La Wine Industry, in questo senso, sta lavorando per far sì di utilizzare al meglio l’innovazione tecnologica disponibile, affinché si possano migliorare aspetti come la “wine communication” e il welfare aziendale: le tematiche sociali sono sempre più importanti, i viticoltori non possono sottrarsi infatti vi è sempre più attenzione a problematiche legate alla parità di genere e ad aspetti riguardanti i diritti dei lavoratori della Wine Industry.
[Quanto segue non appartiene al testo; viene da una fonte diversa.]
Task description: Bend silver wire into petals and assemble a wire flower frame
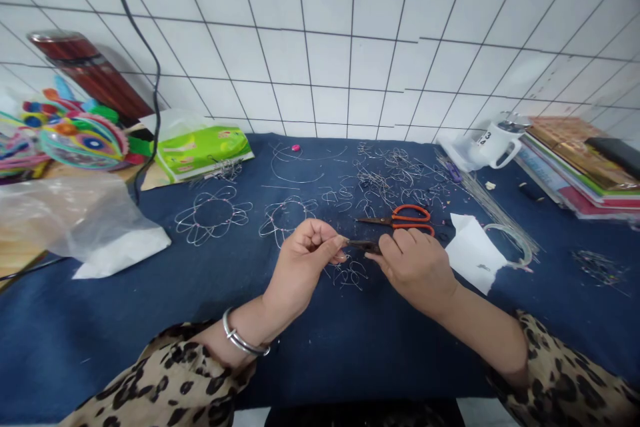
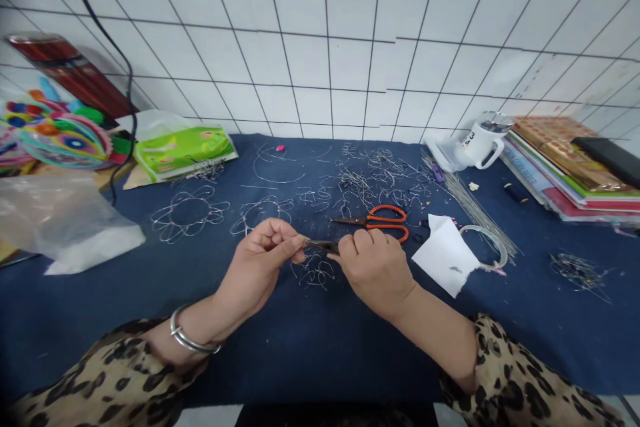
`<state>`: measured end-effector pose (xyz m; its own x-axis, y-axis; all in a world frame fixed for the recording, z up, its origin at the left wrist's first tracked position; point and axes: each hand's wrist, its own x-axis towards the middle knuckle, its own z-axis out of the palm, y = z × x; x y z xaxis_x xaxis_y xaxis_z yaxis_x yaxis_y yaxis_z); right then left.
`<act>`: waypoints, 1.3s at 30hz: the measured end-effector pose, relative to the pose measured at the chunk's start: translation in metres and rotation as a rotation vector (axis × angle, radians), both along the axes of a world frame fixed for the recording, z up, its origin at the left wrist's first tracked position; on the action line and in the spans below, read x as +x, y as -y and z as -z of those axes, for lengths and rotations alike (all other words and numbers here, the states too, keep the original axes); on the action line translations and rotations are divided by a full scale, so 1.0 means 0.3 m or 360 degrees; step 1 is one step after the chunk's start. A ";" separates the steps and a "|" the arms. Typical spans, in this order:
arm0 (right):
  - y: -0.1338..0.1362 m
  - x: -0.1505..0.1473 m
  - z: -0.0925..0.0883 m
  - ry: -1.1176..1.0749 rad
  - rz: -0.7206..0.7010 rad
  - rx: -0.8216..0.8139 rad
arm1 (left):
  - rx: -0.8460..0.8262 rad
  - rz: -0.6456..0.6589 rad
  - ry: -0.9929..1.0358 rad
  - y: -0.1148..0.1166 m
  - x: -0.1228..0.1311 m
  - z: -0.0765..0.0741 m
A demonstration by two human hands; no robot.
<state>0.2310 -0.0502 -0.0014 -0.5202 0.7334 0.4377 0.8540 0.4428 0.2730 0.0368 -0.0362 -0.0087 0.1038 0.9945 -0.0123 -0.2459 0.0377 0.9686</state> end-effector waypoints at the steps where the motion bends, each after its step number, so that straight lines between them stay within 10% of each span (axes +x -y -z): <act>1: -0.002 0.001 0.002 -0.0020 -0.0004 -0.0010 | 0.0007 0.0012 0.0014 0.001 -0.001 -0.001; 22: -0.017 -0.011 0.053 -0.0723 -0.0237 -0.0500 | -0.0204 0.0278 0.0416 0.016 -0.018 -0.029; 30: 0.013 -0.036 -0.011 -0.1315 -0.0060 -0.1441 | 0.0393 -0.0204 -0.0264 0.010 -0.020 -0.027; 39: 0.040 -0.047 -0.040 -0.1789 -0.0079 -0.2237 | 0.0791 -0.0269 -0.0659 0.023 -0.031 0.007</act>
La crescita sostenibile deve quindi essere anche crescita equo-solidale e rispettare gli aspetti sociali più importanti che l’Agenda 2030, propone attraverso gli SDGs, acronimo di “Sustainable Development Goals”: si tratta di 17 Goals che hanno l’obiettivo di migliorare gli impatti mondiali conseguenti alle azioni dell’uomo, parimenti a livello sociale, economico e ambientale.
Le aziende della Wine Industry oggi adottano sempre più strategie di CSR (Corporate Social Responsibility), rappresentando la massima espressione di sostenibilità sociale ed ambientale nel campo della viticoltura. Incorporando la Responsabilità Sociale d’Impresa, l’imprenditore di oggi, che deve essere un “imprenditore 2.0”, non opera nel settore della filiera solo per realizzare profitti, ma allo stesso tempo deve includere tutti gli aspetti di Crescita Sostenibile aziendale, che inglobano natura, economia e società.
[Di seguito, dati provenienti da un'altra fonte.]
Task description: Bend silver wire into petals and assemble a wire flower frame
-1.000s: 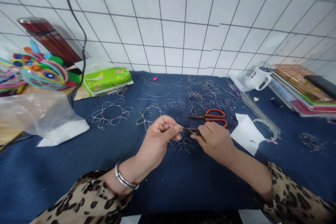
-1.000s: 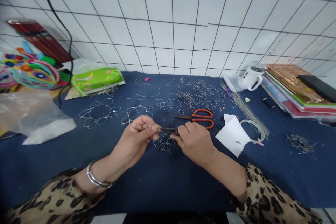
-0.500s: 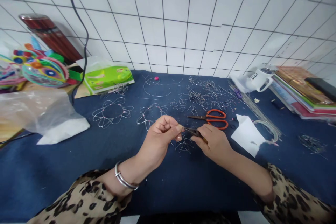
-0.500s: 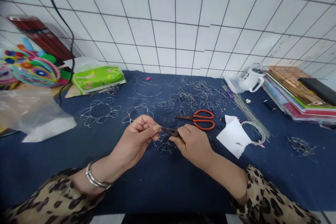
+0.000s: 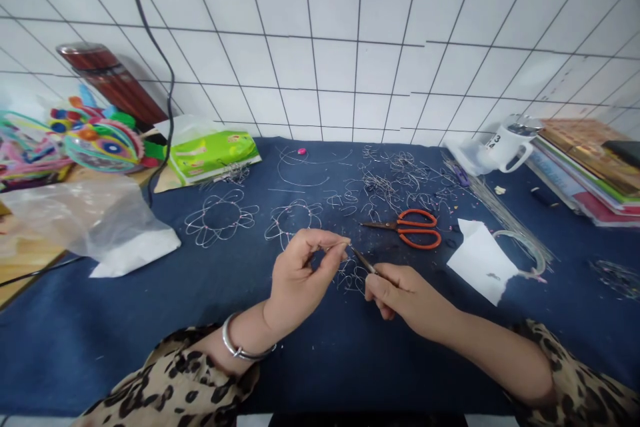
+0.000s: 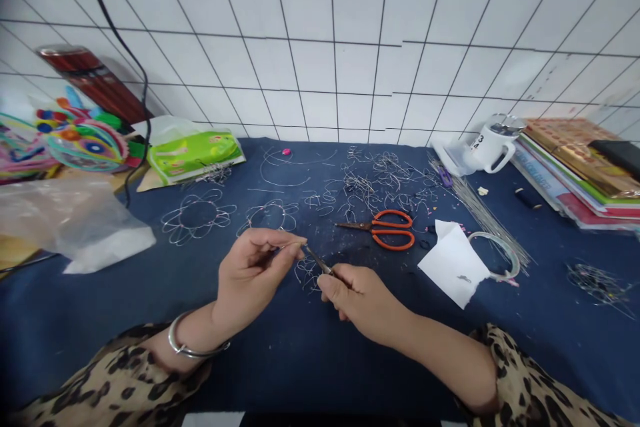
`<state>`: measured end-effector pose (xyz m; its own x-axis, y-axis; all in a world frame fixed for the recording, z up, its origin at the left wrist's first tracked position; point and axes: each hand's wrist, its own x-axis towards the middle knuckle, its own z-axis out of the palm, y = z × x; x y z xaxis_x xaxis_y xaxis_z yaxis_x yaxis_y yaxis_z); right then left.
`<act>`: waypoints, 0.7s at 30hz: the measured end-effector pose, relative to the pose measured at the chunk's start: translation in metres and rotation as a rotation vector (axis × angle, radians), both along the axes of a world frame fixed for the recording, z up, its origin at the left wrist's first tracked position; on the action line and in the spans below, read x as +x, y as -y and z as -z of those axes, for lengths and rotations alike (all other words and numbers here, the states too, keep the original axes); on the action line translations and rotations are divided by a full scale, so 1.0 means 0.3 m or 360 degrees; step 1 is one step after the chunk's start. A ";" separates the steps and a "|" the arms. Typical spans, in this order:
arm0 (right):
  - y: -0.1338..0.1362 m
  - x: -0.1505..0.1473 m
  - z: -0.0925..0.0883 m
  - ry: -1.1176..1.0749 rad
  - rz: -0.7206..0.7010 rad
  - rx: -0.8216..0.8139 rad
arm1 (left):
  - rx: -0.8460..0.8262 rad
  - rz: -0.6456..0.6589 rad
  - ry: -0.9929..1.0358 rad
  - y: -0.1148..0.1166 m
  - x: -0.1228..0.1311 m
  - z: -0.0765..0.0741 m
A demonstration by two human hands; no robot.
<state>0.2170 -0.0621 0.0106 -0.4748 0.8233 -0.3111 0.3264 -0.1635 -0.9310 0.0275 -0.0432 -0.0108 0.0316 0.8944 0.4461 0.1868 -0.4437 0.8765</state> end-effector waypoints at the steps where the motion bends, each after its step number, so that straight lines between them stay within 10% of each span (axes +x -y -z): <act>1: 0.000 -0.001 0.001 -0.0015 0.0005 -0.0014 | 0.0014 -0.0011 -0.0032 -0.001 0.000 0.003; 21: 0.003 -0.001 0.009 0.0066 0.0016 0.0026 | 0.0113 -0.0077 -0.0260 -0.006 -0.004 0.019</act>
La Wine Industry al giorno d’oggi non può esimersi, gli obiettivi strategici sono mutati, anche perché il cliente è cambiato: i cosiddetti “wine lovers”, gli amanti del vino, non ricercano più solo la qualità organolettica nel vino di vini di qualità da un punto di vista organolettico, ma puntano sempre più spesso a valorizzare produzioni vitivinicole che hanno saputo innovarsi, ponendo particolare attenzione al rispetto del territorio in cui operano, non solo da un punto di vista ambientale, ma anche sociale. Le stesse vengono scelte perché riescono a creare “top wine” quindi prodotti dalla qualità eccellente, attraverso processi di produzione sostenibili, che hanno bassi impatti sulla natura, ad esempio grazie all’utilizzo di fonti energetiche rinnovabili per soddisfare il fabbisogno energetico aziendale e adottando pratiche di agricoltura biologica e biodinamica.
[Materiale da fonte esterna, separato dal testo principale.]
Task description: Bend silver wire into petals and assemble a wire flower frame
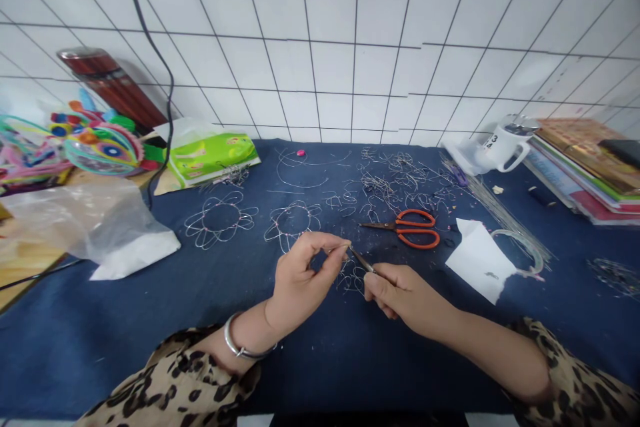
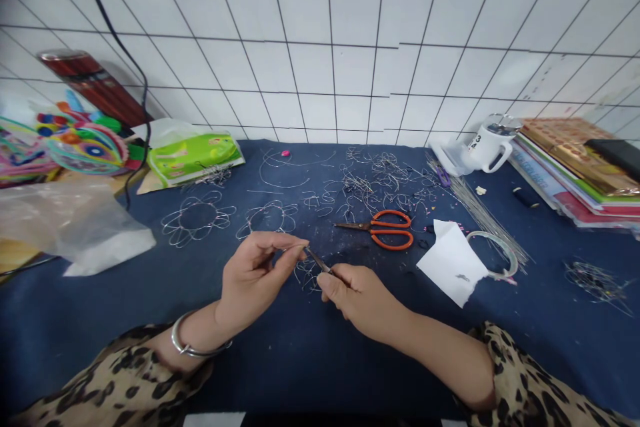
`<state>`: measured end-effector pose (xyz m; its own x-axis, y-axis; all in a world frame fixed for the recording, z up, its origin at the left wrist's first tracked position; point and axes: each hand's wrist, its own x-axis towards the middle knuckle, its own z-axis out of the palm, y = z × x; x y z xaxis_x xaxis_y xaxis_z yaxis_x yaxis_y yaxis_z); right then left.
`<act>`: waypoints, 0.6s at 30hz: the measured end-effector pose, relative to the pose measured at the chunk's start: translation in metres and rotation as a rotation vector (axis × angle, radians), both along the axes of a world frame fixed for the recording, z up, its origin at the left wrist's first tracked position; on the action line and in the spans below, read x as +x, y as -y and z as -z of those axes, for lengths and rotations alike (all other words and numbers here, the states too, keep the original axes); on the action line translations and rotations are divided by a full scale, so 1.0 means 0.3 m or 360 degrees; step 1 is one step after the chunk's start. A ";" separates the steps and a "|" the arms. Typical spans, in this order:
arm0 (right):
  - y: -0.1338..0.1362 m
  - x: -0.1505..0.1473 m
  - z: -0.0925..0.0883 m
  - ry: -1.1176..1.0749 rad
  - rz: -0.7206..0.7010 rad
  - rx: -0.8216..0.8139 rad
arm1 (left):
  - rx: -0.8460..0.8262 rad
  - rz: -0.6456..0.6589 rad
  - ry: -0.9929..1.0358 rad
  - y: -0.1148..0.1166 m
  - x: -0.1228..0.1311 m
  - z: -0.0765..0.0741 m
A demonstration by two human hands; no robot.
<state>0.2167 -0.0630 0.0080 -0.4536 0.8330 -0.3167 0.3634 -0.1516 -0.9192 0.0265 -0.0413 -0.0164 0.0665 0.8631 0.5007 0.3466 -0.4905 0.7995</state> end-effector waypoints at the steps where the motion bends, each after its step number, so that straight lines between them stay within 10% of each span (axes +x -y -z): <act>1: 0.000 0.000 0.001 0.0000 0.0002 0.0004 | 0.0003 0.0001 -0.0002 0.000 0.000 0.001; 18: 0.003 -0.001 0.011 -0.0001 0.0016 -0.0082 | 0.0338 -0.0115 -0.0385 -0.003 0.004 -0.035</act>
Quest’ultime rispettano a 360° la natura, le stagionalità e la biodiversità del territorio, in quanto aboliscono o riducono drasticamente l’utilizzo di lavorazioni invasive e pesticidi chimici. Questo però non è tutto: come anticipato, infatti, queste aziende vengono valorizzate dai “wine lovers” perché operano seguendo l’Agenda 2030 e quindi avendo a cuore lo Sviluppo Sostenibile: la tematica dello sviluppo sociale diventa quindi centrale per la valutazione del consumatore moderno, che cerca il rispetto dei principi di Sviluppo Sostenibile, anche in aspetti riguardanti le condizioni dei lavoratori e dei dipendenti nella filiera vitivinicola, il territorio ed il tessuto sociale circostante l’impresa, scegliendo con più facilità e prediligendo quelle realtà che applicano strategie di CSR. Responsabilità Sociale d’Impresa. Quando l’amante ed intenditore di vino oggi ricerca una nuova azienda, non vuol trovare solo un buon vino, ma si interessa della storia, della strategia e del modo in cui lavora, e più nello specifico se considera o meno gli aspetti fondamentali della sostenibilità: questo è il motivo per cui gli imprenditori che operano nella Wine Industry non possono porre in secondo piano innovazione e cambiamento rispetto a queste tematiche.